Das Projekt Verinet steht für „Vernetzte und Integrierte Notfallversorgungs- und Einsatzsteuerung“. Damit sollen Hilfesuchende zukünftig nicht einfach nur an den Rettungsdienst weitergeleitet, sondern aktiv in die jeweils passende Versorgung gesteuert werden. Zusätzlich besonders geschulte medizinische Fachkräfte in den Leitstellen sollen als Case Manager eine qualifizierte Einschätzung mit digitalen Werkzeugen vornehmen. Betroffenen sollen dann anschließend dorthin vermittelt werden, wo ihnen am besten geholfen kann: zum Hausarzt, in eine Videosprechstunde, zum pflegerischen Notdienst, zur Palliativversorgung oder in die Notaufnahme.

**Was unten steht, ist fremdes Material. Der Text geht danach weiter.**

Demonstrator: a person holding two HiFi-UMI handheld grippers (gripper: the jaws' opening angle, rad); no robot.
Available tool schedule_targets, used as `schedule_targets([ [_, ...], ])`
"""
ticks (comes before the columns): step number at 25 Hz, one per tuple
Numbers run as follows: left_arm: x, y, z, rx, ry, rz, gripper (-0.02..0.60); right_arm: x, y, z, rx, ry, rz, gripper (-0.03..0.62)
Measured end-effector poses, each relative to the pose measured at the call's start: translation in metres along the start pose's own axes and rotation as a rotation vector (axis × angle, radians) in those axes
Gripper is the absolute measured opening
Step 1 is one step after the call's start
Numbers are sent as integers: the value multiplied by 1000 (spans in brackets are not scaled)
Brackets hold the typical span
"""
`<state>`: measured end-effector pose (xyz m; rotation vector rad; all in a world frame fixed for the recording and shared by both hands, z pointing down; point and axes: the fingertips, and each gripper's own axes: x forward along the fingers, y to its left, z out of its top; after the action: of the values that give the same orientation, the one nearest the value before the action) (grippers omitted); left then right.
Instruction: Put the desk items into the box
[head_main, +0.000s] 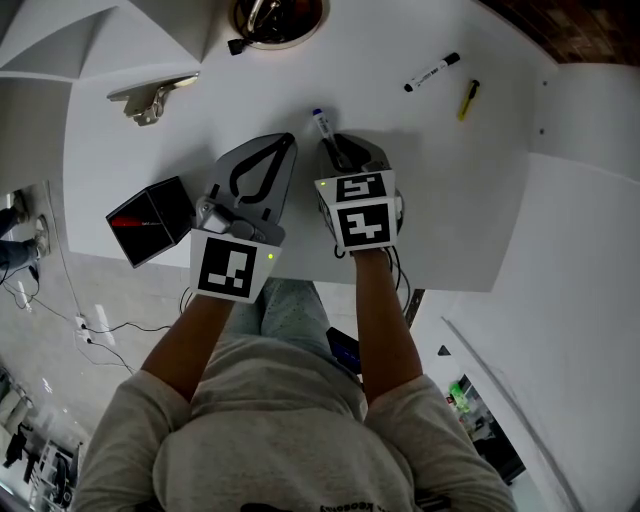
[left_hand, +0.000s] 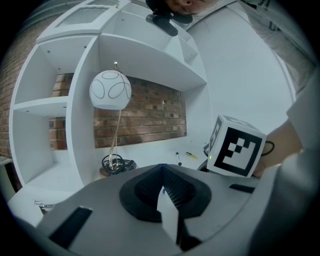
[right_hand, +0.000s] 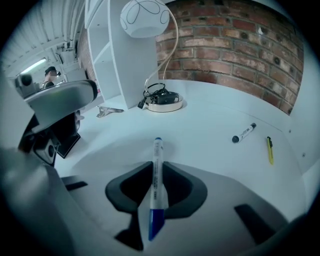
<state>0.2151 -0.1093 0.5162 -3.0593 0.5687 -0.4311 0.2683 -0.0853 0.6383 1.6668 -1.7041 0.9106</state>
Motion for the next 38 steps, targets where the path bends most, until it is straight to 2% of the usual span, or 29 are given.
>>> schedule_targets([
  [4,-4,0,2,-10,-1,-3,5,-2,1,1,18,15,9,77],
  [8,-8,-1,8,-23,-5,0,4,-13,2,12,39,-27,2,77],
  [15,-22,-1,26,-15,-18,17,5,-46,5,37,57,-151,-40,77],
  [20,-32,-2,44,19,-27,26,4,-75,4,54,65,-255,-92,77],
  [30,-50,-5,65,1,-39,24,4,-134,9,88,44,-505,-167,77],
  [38,-59,1,84,14,-65,36,4,-160,13,103,35,-636,-204,77],
])
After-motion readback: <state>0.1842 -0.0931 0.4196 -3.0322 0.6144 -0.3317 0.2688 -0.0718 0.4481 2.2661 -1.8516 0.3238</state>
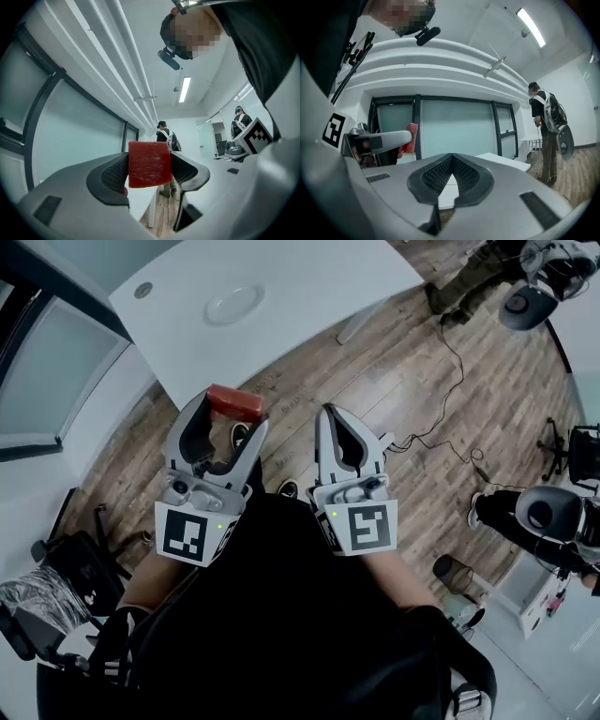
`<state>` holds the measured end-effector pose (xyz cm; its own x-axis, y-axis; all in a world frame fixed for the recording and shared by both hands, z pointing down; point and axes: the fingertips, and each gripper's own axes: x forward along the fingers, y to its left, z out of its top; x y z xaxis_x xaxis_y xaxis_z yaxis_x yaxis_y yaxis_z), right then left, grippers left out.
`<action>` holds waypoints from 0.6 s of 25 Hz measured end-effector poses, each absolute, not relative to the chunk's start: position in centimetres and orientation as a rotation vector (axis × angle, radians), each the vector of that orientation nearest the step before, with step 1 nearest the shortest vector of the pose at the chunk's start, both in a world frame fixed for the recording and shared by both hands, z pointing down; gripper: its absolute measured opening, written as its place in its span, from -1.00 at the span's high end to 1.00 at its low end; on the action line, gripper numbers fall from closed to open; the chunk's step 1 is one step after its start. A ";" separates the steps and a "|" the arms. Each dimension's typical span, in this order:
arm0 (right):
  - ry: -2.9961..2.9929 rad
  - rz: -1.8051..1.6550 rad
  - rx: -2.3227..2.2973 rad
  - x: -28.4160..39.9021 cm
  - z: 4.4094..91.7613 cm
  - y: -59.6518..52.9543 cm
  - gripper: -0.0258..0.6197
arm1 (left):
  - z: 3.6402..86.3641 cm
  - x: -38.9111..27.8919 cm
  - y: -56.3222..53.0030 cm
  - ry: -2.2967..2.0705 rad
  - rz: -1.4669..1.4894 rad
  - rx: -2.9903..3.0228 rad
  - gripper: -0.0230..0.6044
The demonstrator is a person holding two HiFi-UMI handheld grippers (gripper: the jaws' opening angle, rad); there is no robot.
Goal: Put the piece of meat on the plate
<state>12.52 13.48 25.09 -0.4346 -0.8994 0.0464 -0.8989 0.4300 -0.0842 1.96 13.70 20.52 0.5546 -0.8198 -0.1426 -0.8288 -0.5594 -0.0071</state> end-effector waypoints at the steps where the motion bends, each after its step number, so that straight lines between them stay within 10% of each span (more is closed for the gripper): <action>1: 2.658 -0.161 -1.667 12.2 25.3 12.4 0.91 | 20.7 1.8 12.7 1.441 0.185 -2.712 0.03; 15: 2.713 -0.155 -1.673 4.4 24.6 -1.6 0.91 | 21.6 -6.0 0.1 1.471 0.184 -2.756 0.03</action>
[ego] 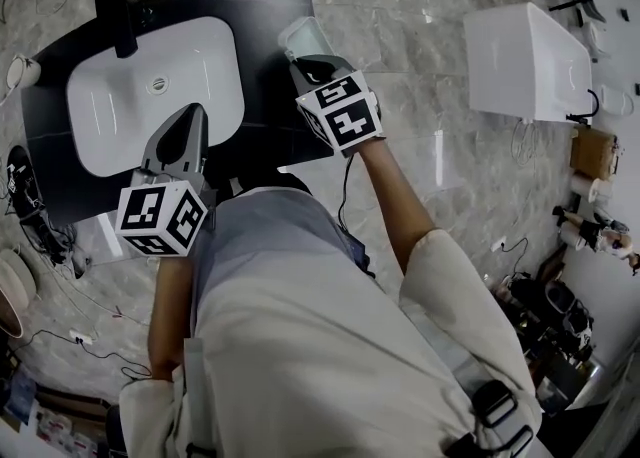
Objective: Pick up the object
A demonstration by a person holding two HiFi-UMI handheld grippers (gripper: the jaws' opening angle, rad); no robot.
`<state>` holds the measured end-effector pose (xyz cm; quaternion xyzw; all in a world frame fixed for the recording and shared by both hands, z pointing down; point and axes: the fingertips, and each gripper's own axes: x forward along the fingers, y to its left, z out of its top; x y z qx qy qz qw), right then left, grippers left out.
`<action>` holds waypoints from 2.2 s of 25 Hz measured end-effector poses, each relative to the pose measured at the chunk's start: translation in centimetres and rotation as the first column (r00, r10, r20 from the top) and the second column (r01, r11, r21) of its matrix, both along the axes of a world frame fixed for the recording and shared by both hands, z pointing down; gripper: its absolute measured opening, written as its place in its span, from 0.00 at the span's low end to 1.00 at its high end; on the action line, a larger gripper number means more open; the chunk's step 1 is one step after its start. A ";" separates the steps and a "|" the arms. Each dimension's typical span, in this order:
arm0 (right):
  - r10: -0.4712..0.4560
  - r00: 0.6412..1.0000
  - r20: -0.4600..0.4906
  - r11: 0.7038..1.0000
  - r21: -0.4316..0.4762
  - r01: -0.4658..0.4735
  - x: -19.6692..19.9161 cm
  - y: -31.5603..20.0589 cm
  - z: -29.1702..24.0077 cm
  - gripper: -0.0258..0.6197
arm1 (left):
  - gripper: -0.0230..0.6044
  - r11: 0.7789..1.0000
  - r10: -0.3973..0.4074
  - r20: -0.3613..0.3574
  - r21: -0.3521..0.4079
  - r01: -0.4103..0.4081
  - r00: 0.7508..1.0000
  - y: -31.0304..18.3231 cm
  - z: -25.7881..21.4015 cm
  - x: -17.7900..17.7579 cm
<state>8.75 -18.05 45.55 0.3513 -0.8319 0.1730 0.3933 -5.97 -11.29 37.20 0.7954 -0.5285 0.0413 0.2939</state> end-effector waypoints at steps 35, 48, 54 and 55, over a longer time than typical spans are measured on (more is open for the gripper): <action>0.160 0.956 0.244 0.971 0.133 -0.197 3.7 3.7 -7.4 0.06 | 0.04 0.998 0.025 0.041 0.049 -0.027 0.999 -0.3 -1.5 1.9; 0.155 0.949 0.276 0.960 0.183 -0.210 4.3 5.0 -8.8 0.06 | 0.04 0.999 0.017 0.034 0.046 -0.019 0.999 0.2 -0.9 2.5; 0.168 0.939 0.299 0.953 0.194 -0.233 4.8 5.7 -9.3 0.06 | 0.04 0.998 0.026 0.037 0.060 -0.028 0.999 0.7 -1.1 2.8; 0.169 0.938 0.304 0.952 0.197 -0.235 4.9 5.8 -9.4 0.06 | 0.04 0.998 0.023 0.039 0.062 -0.026 0.999 0.8 -1.1 2.7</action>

Das Projekt wird derzeit an zwei Standorten erprobt: im urbanen Umfeld Mannheims und im ländlichen Raum der Region Ems-Vechte in Niedersachsen. Als zentrales Element bauen die Integrierte Leitstelle Mannheim und die Leitstelle Ems-Vechte jeweils regionale Akutversorgungsnetzwerke auf, in denen alle Leistungserbringer der Notfallversorgung wie Ärzte, Pflegekräfte, sozialpsychiatrische Dienste, Apotheken oder Krankenhäuser verbindlich zusammenarbeiten sollen, sodass eine zielgerichtete Patientensteuerung erfolgen kann.
Geleitet wird das Projekt vom Institut für Gesundheits- und Life-Sciences-Recht der Technischen Hochschule Mannheim, das auch die gesundheitsrechtliche Begleitung verantwortet, während das Care and Public Health Research Institute der Universität Maastricht die versorgungswissenschaftliche Begleitung übernimmt. Die wissenschaftliche Evaluation wird durch das Wiesbaden Institute for Healthcare Economics and Patient Safety (WiHelP) der Hochschule RheinMain durchgeführt. Vonseiten der Krankenkassen wird das Projekt vom Verband der Ersatzkassen begleitet. Es hat eine Laufzeit von drei Jahren und wird nun vom Gemeinsamen Bundesausschuss (G-BA) mit knapp 7 Mio. Euro aus dem Innovationsfonds gefördert.